Ash Dykes is a Welsh adventurer and extreme athlete. His world records include trekking solo and unsupported across Mongolia, hiking the length of Madagascar, and being the first person to walk along the full 4000 mi course of the Yangtze.

==Personal life==
Dykes grew up in Old Colwyn, Wales.

==Career==
He worked as a lifeguard to finance his first trip to China. He walked solo and unsupported across Mongolia in 2014, aged 23. The 1500 mi journey over the Altai Mountains and across the Gobi Desert took 78 days. He became known to locals as the "lonely snow leopard".

In 2015 he completed the 1600 mi trek across Madagascar via its eight highest peaks, another world first. Along the way, he contracted the deadliest strain of malaria and was close to death. As a result of the experience, he is now a special ambassador for the charity Malaria No More UK.

He recounted his adventures in Mongolia and Madagascar in Mission Possible: A Decade of Living Dangerously, published by Eye Books in 2017.
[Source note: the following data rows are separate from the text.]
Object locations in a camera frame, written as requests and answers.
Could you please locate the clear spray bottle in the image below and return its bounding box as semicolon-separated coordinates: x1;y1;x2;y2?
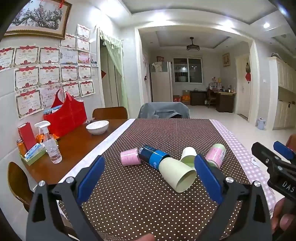
34;121;63;164

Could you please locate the dark wooden desk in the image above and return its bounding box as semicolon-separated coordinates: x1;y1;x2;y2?
216;91;237;113

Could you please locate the framed blossom painting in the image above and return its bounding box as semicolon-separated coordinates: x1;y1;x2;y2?
3;0;73;40

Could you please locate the orange snack packet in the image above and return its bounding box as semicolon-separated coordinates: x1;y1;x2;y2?
35;133;58;144

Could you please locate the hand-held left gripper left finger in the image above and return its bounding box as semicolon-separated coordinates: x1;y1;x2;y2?
25;155;105;241

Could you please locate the brown dotted tablecloth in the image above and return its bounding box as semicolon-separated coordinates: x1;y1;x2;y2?
59;118;251;241
57;118;277;241

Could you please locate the green door curtain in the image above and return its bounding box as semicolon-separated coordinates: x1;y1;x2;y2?
99;29;129;112

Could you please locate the person's right hand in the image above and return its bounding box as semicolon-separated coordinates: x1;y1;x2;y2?
270;198;296;234

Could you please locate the cream wall cabinet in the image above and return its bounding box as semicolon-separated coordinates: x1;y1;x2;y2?
268;56;296;130

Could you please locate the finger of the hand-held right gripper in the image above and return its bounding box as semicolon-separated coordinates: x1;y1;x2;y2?
273;141;296;163
252;142;281;173

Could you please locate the blue and black cup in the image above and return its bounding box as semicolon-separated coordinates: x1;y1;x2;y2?
138;145;171;171

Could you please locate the red felt bag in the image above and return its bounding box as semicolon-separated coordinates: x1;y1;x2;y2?
43;90;88;138

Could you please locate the pink paper cup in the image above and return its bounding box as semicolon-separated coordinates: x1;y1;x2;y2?
120;148;141;167

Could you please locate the person's left hand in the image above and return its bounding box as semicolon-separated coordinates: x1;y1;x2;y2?
126;233;155;241

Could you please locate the orange bottle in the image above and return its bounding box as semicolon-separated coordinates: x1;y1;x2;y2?
16;139;28;156

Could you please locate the group of wall certificates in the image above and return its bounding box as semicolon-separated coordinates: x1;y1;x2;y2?
0;23;97;120

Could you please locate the dark wooden cabinet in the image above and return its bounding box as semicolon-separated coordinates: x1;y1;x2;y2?
190;90;207;106

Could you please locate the red box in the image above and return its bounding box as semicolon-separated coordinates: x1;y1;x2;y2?
18;122;37;151

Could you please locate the red hanging decoration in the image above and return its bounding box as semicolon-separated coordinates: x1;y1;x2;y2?
245;61;252;84

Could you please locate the dark wooden desk chair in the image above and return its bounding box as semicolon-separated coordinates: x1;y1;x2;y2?
206;89;218;108

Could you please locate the blue and white box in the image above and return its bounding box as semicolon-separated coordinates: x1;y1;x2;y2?
24;143;44;160

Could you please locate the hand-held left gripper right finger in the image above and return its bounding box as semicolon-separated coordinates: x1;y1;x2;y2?
194;154;273;241

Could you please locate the pale green paper cup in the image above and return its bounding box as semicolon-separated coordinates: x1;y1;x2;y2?
180;146;197;168
158;157;197;193

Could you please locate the ceiling fan lamp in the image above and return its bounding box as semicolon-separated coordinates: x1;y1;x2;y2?
186;37;200;52

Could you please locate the white bowl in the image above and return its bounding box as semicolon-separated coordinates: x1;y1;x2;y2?
86;120;110;135

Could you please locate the green tray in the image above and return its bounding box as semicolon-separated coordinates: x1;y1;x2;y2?
20;146;47;166

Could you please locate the pink and green cup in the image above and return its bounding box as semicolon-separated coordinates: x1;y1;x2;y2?
205;143;226;168

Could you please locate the cream door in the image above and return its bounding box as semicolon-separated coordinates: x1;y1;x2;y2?
235;54;251;118

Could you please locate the white refrigerator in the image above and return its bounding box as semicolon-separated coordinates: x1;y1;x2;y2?
150;61;174;102

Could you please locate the window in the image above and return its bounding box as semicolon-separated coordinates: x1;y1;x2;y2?
173;58;204;83

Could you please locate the chair with grey cover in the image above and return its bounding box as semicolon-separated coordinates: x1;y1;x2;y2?
137;102;190;119

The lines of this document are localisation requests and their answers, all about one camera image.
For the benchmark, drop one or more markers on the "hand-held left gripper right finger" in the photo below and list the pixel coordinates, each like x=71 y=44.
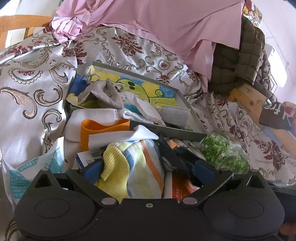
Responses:
x=204 y=171

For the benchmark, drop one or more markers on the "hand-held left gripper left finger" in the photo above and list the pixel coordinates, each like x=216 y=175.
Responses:
x=91 y=171

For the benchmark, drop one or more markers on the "grey tray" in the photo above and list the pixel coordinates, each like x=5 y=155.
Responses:
x=180 y=134

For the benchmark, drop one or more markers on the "striped yellow towel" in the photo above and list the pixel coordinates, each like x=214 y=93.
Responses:
x=138 y=166

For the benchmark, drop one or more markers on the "plain white cloth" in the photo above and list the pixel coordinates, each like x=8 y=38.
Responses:
x=76 y=120

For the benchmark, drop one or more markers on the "blue white carton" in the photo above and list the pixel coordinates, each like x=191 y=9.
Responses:
x=85 y=158

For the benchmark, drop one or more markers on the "bag of green pieces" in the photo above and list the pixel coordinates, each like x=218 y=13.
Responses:
x=219 y=150

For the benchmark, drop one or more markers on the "orange white packet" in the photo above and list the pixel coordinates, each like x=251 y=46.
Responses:
x=182 y=185

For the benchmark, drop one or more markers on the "dark striped sock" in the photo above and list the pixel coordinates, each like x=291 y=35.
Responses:
x=175 y=157

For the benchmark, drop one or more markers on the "grey face mask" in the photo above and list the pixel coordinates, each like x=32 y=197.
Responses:
x=175 y=115

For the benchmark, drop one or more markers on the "teal white plastic packet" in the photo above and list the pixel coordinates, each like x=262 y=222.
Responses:
x=20 y=176

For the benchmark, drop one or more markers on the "white blue printed washcloth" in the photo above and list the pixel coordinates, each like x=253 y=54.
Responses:
x=129 y=109

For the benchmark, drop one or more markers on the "white cotton pad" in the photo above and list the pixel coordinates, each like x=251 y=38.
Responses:
x=149 y=111

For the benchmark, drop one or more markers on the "dark garment with white letters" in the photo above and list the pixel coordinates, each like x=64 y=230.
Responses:
x=275 y=115

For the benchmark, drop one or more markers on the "colourful patchwork cloth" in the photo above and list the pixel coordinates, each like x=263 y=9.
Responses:
x=290 y=111

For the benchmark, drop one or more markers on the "floral bedspread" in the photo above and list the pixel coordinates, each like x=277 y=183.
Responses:
x=34 y=76

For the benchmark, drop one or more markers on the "olive quilted jacket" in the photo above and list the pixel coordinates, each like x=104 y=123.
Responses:
x=242 y=60

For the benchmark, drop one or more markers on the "pink sheet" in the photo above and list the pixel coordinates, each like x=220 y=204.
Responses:
x=161 y=23

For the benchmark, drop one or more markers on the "wooden bed frame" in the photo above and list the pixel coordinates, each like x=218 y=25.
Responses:
x=247 y=99

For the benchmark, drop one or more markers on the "wooden bed rail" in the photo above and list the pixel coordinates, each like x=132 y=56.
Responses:
x=18 y=23

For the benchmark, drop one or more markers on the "colourful wall poster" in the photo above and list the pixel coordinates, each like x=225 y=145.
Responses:
x=253 y=11

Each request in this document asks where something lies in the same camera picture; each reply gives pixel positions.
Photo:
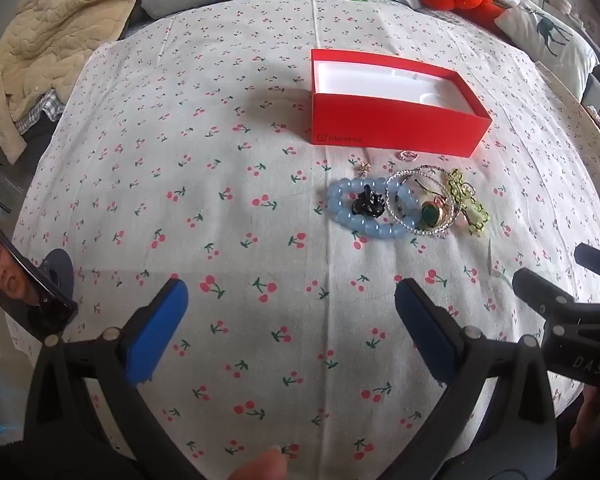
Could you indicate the beige quilted blanket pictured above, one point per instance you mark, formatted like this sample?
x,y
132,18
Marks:
x,y
55,25

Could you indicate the cherry print tablecloth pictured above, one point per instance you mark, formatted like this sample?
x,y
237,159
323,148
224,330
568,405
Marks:
x,y
180,220

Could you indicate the deer print pillow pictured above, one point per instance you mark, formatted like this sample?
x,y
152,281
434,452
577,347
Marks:
x,y
547,35

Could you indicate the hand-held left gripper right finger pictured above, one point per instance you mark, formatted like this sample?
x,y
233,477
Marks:
x,y
425,332

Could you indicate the person's left hand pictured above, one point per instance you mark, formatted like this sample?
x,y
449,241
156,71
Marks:
x,y
260,466

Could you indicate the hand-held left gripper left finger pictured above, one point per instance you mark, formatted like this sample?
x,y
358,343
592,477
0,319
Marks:
x,y
162,322

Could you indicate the checked cloth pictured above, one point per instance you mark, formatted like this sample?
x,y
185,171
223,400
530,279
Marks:
x,y
40,107

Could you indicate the red cardboard box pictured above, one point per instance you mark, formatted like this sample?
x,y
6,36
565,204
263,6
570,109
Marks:
x,y
395,125

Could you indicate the black hair claw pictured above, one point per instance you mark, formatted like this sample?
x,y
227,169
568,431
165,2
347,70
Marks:
x,y
367,203

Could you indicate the small gold earring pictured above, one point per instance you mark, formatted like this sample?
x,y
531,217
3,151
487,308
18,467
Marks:
x,y
364,166

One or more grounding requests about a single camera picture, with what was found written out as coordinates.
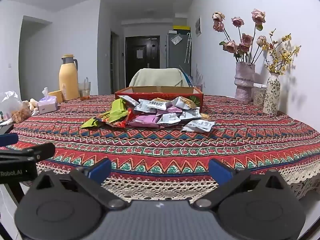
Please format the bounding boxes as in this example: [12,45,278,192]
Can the yellow thermos jug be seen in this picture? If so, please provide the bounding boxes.
[59,54,80,101]

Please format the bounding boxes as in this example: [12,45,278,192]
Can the folded white umbrella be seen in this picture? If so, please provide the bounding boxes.
[184,32,192,64]

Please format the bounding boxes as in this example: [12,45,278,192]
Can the grey refrigerator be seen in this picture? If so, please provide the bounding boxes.
[166,31,192,75]

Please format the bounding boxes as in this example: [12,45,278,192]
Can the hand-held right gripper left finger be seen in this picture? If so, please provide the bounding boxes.
[29,158,130,212]

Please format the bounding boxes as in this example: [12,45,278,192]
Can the white wall panel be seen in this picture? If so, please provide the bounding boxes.
[194,17,202,37]

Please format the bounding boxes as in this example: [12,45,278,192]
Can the cardboard box with orange edges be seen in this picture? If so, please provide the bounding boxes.
[115,86,203,112]

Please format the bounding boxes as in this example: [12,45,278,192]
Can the floral patterned vase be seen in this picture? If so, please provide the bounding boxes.
[262,72,281,117]

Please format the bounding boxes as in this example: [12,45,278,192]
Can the dark entrance door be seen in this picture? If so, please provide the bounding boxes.
[125,36,160,80]

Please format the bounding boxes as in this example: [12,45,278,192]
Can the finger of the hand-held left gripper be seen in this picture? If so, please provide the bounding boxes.
[0,124,20,147]
[0,142,55,166]

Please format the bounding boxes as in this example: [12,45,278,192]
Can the dark table leg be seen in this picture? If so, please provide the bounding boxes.
[6,181,25,204]

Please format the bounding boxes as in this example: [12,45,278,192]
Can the beige jacket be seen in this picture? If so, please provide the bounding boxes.
[129,68,187,88]

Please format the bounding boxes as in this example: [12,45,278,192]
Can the pile of assorted snack packets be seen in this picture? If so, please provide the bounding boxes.
[80,96,216,133]

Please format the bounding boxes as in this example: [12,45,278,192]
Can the clear plastic bag of snacks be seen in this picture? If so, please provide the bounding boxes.
[0,91,39,124]

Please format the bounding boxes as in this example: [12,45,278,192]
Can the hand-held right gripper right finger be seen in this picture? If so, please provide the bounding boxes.
[190,158,290,212]

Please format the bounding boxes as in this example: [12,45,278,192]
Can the dried pink roses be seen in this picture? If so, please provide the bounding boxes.
[212,9,267,63]

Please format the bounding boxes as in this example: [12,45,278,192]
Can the blue rack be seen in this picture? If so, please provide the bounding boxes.
[180,66,195,87]

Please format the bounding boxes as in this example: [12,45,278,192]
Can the purple tissue pack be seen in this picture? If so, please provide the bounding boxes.
[37,87,58,114]

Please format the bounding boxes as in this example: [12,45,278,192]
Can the yellow flower branches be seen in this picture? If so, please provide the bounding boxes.
[262,29,302,76]
In August 2018, he embarked on another world-first record attempt, to walk the 4000 mi course of the Yangtze river. The successful completion of his year-long mission earned him celebrity status in China.

==Awards==
He won the 2016 Welsh Adventurer of the Year Award. He has been named the seventh-coolest person in Wales and was described as "one of the world’s most fearless outdoor men" by FHM magazine.